Our motto
To any parents of children with DBA received complete information on all treatment options, all aspects of diagnosis DBA in their native language.
Welcome to webpage of info-DBA.eu
A few introductory words
- These pages are intended to help:
- For parents who are confronted with the fact that their child is born is confirmed or confirmed Diamond Blackfan anemia
- Parents who are older child with Diamond Blackfan anemia
- for health professionals, particularly for doctors (Hematology, oncologist, but also practical paediatricians)
- for the general public
Diamond Blackfan anemia (DBA) is a rare life-threatening and severe anemia is manifesting the disease. Disease is usually seen slower growth of the fetus, followed by the birth of a very weak and anemického newborns, milder forms of disease can occur at a later date (not later than 1 year of age).
Diamond Blackfan anemia caused by the failure retikulocytů formation in the bone marrow.
This is a very serious and rare diseases with the frequency 1případ to 100,000 births. Plays a role in the occurrence of race, latitude, sex, etc.
In earlier times, so children very soon after birth or several years of dying. The first records of the disease to come from r.1936 where doctors Dr.Diamond and DR.BLackfan described the first two cases.
Currently, patients in the registry DBA in the U.S. and Canada more than 350 known DBA patients. The Czech Republic is in the registry DBA registered 26 patients
This disease is very diverse and is responsible for it now clarified a few mutations, further mutations will be found a very early. The aetiology of the disease is still unclear, in most cases, a downturn in the translation-ribosomal proteins
In addition, many life-threatening anemia DBA patients also reported different physical anomílie. Of the patients from which data are available is 48% of them at least one physical abnormality, while 23% of patients have more than one anomaly. 41% percent of the face anomaly and 36% reported anomaly arm and hand - usually an inch. 33% of the genitourinary anomalies, and 27% of the cardiac anomalies. 21% of these patients has a short figure včetně11% of which are associated with the treatment of steroids.
This is a very serious and rare diseases with the frequency 1případ to 100,000 births. Plays a role in the occurrence of race, latitude, sex, etc.
In earlier times, so children very soon after birth or several years of dying. The first records of the disease to come from r.1936 where doctors Dr.Diamond and DR.BLackfan described the first two cases.

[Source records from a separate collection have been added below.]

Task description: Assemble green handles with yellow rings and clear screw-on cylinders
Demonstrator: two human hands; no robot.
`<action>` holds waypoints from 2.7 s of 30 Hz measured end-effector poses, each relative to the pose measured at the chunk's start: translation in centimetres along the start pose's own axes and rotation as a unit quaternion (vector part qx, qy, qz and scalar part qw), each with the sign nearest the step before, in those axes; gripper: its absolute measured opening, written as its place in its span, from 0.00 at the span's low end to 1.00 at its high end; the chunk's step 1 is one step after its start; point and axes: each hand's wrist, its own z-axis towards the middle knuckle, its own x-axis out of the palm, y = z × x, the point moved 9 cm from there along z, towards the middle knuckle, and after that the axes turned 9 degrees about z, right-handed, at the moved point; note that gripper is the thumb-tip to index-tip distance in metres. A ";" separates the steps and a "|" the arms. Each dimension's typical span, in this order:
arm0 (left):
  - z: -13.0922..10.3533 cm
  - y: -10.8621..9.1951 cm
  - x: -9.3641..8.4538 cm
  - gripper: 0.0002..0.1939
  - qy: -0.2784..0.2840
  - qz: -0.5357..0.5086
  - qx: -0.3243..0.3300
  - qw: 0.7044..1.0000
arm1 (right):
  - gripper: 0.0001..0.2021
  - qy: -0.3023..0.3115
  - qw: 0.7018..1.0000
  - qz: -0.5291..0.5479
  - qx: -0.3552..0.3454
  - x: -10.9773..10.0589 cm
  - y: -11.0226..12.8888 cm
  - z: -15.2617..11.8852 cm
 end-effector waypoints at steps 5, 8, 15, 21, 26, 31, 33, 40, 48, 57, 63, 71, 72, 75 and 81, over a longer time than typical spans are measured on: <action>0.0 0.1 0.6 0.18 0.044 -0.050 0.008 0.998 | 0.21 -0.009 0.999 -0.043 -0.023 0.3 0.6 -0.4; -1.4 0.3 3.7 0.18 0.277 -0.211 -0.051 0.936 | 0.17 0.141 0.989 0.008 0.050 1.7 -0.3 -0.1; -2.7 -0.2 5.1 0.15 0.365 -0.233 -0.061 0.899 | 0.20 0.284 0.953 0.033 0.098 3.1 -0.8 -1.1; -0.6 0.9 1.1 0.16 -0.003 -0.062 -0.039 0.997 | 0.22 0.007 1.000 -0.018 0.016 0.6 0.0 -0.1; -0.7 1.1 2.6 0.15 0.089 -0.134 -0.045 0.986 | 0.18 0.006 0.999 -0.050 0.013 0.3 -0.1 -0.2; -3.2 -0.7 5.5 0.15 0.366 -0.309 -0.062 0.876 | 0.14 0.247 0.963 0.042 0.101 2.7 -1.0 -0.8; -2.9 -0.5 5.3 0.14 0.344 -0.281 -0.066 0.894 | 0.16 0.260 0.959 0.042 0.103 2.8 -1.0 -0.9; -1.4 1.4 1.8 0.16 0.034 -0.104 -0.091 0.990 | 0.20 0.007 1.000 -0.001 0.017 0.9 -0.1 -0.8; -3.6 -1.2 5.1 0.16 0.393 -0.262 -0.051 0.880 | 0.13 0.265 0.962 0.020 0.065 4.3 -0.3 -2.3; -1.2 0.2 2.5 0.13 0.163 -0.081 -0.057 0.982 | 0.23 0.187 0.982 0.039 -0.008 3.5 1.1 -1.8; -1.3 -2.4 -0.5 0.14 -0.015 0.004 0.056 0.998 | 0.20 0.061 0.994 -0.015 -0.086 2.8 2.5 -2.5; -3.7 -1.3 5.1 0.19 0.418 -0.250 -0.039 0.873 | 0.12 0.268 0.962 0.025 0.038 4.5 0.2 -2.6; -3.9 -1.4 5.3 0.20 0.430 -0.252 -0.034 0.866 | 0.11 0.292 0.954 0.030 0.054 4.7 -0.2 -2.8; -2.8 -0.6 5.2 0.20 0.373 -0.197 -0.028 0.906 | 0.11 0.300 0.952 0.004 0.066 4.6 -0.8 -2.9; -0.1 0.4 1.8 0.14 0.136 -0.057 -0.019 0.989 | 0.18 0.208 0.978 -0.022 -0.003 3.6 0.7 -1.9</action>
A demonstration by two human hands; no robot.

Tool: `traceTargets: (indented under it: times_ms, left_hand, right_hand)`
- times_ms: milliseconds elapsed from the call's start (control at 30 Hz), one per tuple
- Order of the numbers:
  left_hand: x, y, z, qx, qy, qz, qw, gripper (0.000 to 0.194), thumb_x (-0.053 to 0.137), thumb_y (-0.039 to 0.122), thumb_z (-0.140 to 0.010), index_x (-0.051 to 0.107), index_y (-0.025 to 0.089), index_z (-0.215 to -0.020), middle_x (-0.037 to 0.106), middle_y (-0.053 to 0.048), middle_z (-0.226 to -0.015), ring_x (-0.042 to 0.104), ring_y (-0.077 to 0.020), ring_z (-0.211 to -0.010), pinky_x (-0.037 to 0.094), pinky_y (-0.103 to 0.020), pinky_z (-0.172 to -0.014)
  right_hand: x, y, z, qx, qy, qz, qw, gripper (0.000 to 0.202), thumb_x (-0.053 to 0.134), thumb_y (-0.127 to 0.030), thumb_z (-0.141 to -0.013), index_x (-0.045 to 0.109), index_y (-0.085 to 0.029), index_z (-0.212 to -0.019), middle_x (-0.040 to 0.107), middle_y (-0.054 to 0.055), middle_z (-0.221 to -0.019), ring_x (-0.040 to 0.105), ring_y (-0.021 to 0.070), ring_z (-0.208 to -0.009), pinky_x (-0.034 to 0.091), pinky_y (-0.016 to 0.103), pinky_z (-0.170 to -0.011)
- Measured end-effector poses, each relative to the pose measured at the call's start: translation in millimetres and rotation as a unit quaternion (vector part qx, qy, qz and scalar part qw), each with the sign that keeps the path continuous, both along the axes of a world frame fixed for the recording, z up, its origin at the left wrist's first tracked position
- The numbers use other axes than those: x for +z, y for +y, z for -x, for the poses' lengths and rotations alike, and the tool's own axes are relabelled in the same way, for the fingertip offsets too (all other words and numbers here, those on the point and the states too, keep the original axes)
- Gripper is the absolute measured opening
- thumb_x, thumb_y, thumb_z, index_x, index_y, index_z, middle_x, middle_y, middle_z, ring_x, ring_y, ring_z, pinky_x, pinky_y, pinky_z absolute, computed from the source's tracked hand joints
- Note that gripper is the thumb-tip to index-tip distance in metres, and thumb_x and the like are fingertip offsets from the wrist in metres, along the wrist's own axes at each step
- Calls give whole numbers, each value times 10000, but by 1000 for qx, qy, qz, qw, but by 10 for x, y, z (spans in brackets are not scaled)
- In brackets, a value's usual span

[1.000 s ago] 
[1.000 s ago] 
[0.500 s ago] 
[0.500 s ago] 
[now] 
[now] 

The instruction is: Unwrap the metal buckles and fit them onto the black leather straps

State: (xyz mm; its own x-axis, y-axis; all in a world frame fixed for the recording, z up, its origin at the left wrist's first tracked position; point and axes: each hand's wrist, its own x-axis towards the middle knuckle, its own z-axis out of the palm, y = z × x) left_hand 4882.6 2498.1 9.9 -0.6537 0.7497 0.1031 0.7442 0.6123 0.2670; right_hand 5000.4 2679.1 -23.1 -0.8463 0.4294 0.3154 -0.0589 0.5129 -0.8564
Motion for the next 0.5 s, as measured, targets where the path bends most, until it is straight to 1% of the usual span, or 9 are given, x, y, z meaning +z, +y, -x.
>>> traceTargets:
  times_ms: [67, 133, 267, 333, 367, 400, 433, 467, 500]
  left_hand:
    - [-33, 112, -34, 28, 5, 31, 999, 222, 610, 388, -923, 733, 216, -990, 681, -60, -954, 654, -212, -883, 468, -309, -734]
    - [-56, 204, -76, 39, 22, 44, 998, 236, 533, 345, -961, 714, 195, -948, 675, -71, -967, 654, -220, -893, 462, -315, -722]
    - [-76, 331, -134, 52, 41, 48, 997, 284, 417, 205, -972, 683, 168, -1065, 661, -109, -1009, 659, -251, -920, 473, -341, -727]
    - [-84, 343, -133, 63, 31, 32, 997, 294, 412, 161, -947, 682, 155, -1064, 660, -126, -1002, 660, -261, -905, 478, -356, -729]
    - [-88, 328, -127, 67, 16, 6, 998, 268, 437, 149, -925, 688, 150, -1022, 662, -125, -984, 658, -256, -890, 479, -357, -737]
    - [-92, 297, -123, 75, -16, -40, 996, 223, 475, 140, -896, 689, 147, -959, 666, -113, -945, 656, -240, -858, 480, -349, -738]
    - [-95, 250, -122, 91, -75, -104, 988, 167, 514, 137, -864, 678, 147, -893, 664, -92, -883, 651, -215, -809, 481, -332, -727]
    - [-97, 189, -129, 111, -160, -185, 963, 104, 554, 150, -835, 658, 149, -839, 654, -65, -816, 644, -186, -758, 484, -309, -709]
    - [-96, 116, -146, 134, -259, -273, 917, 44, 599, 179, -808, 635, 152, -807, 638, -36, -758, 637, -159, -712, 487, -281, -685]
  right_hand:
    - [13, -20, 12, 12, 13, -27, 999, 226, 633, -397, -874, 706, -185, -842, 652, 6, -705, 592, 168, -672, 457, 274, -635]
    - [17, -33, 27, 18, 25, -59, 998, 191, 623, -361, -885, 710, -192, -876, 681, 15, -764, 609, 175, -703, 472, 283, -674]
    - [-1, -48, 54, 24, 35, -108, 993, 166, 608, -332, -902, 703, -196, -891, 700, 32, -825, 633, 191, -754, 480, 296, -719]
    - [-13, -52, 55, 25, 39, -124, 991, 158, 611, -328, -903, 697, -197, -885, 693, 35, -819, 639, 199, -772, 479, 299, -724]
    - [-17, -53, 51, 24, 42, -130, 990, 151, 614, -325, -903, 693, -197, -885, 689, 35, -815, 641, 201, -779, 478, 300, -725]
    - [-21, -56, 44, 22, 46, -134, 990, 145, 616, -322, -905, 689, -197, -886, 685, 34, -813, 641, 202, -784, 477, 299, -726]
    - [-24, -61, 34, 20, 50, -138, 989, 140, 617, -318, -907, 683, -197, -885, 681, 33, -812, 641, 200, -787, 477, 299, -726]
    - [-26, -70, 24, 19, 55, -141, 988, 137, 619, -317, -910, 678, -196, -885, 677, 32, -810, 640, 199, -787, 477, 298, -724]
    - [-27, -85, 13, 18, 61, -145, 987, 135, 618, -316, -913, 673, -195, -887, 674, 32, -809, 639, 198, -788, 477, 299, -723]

Currently, patients in the registry DBA in the U.S. and Canada more than 350 known DBA patients. The Czech Republic is in the registry DBA registered 26 patients
This disease is very diverse and is responsible for it now clarified a few mutations, further mutations will be found a very early. The aetiology of the disease is still unclear, in most cases, a downturn in the translation-ribosomal proteins
In addition, many life-threatening anemia DBA patients also reported different physical anomílie. Of the patients from which data are available is 48% of them at least one physical abnormality, while 23% of patients have more than one anomaly. 41% percent of the face anomaly and 36% reported anomaly arm and hand - usually an inch. 33% of the genitourinary anomalies, and 27% of the cardiac anomalies. 21% of these patients has a short figure včetně11% of which are associated with the treatment of steroids.
regular blood transfusions (irradiated and deleukotizované erymasy): a big problem with the accumulation and toxic effects of iron in the body
kortikody: administration of corticoids (in the Czech Republic does Prednisone) treatment takes only in parts of patients. Very serious side effects: osteoporosis, and osteomalcie, growth retardation, mental problems, the risk of diabetes, the risk of high blood pressure
bone marrow transplantation: a very intensive intervention in the case of transplant patient with DBA is a recommended selection of a special department that this has a successful and long-term experience (other than transplant protocol in the case such as transplants leukemika)
administration leucinu very encouraging results in the workplace Olomouc UN children's clinics, Doc.Dagmar Pospíšilová (maintain a register of patients from all over the Czech Republic) - each parent to recommend treatment for Doc.D.Pospíšilové. Unfortunately, does not all patients.
Aktuálně:
New webpage launched
We have launched a new information site on the disease DBA.